What about doubles instead of floats?
That may help, but it probably only kicks the can down the road a little further.
The fundamental problem you are facing is the way that floating point formats -- essentially a base-two form of scientific notation -- encode their magnitude. They're designed to represent very small measures with very high precision, and very large numbers with very low precision. If you're measuring the width of a human hair, you obviously need to be very precise, but if you're measuring the distance between planets, what's a few hundred kilometers error here and there? In fact, there's as many divisable units in a floating-point format between 0 and 1 as there are between 1 and the largest re presentable number. Unlike integral or fixed-point arithmetic, the divisible units are not equally-sized -- the space between them increases the further you get from 0.
In a space game I was involved with some time ago, there were similar problems -- planets in this game were actually held in their orbits by the gravity of their local sun, all based on physics. use of a single floating-point coordinate system would cause enough precision error in further-away solar systems that the physics would fall apart and planets would fall out of orbits that they should have maintained. The problem was solved by having multiple coordinate systems -- One that was used to describe the location solar systems themselves, and one local space for every solar system -- basically the suns/stars were in the 'universal' coordinate system, and each sun/star was also the center of its own local coordinate system.
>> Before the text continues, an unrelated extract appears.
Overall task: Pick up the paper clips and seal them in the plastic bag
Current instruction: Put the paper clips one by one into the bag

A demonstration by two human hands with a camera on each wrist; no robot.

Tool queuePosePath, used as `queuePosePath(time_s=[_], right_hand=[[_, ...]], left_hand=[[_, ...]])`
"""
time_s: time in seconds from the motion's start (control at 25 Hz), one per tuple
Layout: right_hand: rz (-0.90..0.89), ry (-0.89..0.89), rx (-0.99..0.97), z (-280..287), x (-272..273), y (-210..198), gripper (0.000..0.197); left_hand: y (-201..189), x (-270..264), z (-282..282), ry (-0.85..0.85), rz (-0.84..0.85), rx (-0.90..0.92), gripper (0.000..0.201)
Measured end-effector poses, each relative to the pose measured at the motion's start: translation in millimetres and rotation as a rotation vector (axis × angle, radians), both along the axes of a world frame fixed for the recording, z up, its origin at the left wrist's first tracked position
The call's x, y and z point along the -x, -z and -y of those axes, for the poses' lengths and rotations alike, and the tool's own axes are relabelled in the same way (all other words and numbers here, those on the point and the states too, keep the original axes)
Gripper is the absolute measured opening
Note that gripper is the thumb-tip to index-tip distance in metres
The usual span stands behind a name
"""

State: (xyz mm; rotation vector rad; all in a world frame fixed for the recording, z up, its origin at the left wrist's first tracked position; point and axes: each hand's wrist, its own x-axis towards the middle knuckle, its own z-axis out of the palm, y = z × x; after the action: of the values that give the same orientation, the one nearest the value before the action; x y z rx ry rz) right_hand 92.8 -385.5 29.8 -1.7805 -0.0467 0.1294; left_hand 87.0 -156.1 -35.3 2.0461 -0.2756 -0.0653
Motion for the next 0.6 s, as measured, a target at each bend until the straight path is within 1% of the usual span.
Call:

Fixed-point could serve as the basis for a single universal coordinate system with uniform precision, but the trouble is that you need an awful lot of bits to represent the number of centimeters between here and Proxima Centauri.
Finally, bare in mind that when you work with floating-point, the scale you choose to work at has a great effect on precision over the range of values you encounter. Simply changing 1.0 to mean 1 kilometer instead of 1 meter would have a noticable impact on how the precision errors are manifested (though, I'm not proposing that this simple change would fix your problems).